In the trial of stent-placed and active drug therapy to prevent intracranial stenosis (SAMMPRIS), ICAD patients with multiple vascular risk factors had a 12.6% risk of stroke recurrence or death within 1 year in the Chinese intracranial atherosclerosis study.
Compared to coronary/cervical arterial plaques, established imaging features can predict isocardial or cerebral isoemia events, and the morphology of ICAD lesions is largely unknown after or with stroke symptoms.
In symptomatic ICAD, the only parameter predicting stroke recurrence is "tube cavity stenosis", however, this may mean insufficient far-end perfusion, but does not explain stroke mechanisms such as arterial-arterial thromboembolism, cavity syndrome caused by junction atherosclerosis, or insufficient anterior perfusion.
note that one-third of tube cavity stenosis ICAD lesions are only moderate at the time of stroke, suggesting that factors other than the severity of stenosis may also control the stroke risk in ICAD patients.
, the study of acute symptomatic ICAD plaque morphology can improve our understanding of stroke occurrence/recurrence and provide a basis for treatment strategies.

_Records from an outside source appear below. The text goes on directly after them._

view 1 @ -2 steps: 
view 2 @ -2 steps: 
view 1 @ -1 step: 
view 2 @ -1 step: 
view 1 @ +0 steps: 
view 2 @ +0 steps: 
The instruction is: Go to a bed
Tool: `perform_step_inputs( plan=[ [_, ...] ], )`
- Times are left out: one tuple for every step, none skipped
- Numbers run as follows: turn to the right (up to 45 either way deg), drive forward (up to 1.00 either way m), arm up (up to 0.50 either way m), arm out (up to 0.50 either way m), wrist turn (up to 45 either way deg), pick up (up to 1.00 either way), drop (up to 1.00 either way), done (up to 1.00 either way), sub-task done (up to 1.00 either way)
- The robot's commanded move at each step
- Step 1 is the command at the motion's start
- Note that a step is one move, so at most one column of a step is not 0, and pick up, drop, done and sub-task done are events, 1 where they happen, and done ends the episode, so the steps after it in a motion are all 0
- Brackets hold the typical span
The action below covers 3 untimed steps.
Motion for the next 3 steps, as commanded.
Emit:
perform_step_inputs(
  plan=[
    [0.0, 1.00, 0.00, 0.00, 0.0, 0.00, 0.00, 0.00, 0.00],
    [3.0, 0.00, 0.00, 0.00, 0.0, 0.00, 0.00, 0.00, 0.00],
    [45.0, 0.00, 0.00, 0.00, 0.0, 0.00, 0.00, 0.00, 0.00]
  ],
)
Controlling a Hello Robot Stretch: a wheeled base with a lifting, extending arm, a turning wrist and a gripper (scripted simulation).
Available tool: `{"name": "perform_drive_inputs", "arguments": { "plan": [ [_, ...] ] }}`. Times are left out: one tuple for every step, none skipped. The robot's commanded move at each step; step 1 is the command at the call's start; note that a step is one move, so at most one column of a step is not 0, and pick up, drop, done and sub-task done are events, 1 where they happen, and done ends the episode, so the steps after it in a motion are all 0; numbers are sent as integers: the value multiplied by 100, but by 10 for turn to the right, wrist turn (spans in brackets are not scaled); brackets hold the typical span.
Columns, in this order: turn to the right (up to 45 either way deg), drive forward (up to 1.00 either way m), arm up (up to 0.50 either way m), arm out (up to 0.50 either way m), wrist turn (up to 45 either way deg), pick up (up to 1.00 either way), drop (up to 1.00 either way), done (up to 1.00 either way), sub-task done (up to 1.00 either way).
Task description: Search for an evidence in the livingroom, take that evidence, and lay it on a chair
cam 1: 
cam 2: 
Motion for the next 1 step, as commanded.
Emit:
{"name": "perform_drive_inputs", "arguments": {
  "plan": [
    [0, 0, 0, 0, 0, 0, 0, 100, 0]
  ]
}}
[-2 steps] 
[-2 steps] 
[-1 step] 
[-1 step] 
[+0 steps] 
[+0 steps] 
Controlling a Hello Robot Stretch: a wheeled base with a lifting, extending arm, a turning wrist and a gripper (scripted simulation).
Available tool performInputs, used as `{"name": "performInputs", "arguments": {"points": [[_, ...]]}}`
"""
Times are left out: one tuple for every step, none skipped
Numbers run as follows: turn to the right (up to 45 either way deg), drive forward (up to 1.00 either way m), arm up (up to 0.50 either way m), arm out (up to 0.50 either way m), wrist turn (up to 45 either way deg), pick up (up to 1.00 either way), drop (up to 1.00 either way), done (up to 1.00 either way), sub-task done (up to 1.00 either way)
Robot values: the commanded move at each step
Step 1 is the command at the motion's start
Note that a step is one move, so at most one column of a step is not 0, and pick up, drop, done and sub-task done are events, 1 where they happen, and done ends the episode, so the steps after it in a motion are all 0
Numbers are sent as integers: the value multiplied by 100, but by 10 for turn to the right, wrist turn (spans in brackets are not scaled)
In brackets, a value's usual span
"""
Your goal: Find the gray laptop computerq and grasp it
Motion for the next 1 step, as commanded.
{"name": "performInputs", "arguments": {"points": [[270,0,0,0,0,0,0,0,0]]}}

In this study, we evaluated ICAD plaque morphology through 3D rotating angioconesic (3DRA), a catheter-based technique that can assess vascular construction from almost unlimited planes, and can show plaque morphology, and display the morphological characteristics of plaques and further branch/through smoothness at a higher spatial resolution than traditional digital aberration angiology.
compared the morphological characteristics and smooth, irregular and contouring of plaques, as well as the correlation between plaque morphological characteristics and the load of isoemia damage in the downstream brain.
recruited adult patients with acute ishemotic stroke or transient cerebral isoemia attacks (TIA), which were attributed to the high level of ICAD (60%-99% stenosis) identified in 3DRA within 4 weeks of the onset of symptoms.
short-lived cerebral isoemia attack (TIA) is a brief onset of neurological dysfunction caused by isoemia or retinal isoemia, which disappears completely within 24 hours.
all patients have an MRI.
cause of stroke and its correlation with ICAD are determined by neuroscientists based on clinical syndrome, imaging characteristics, and complications of cardiovascular risk factors.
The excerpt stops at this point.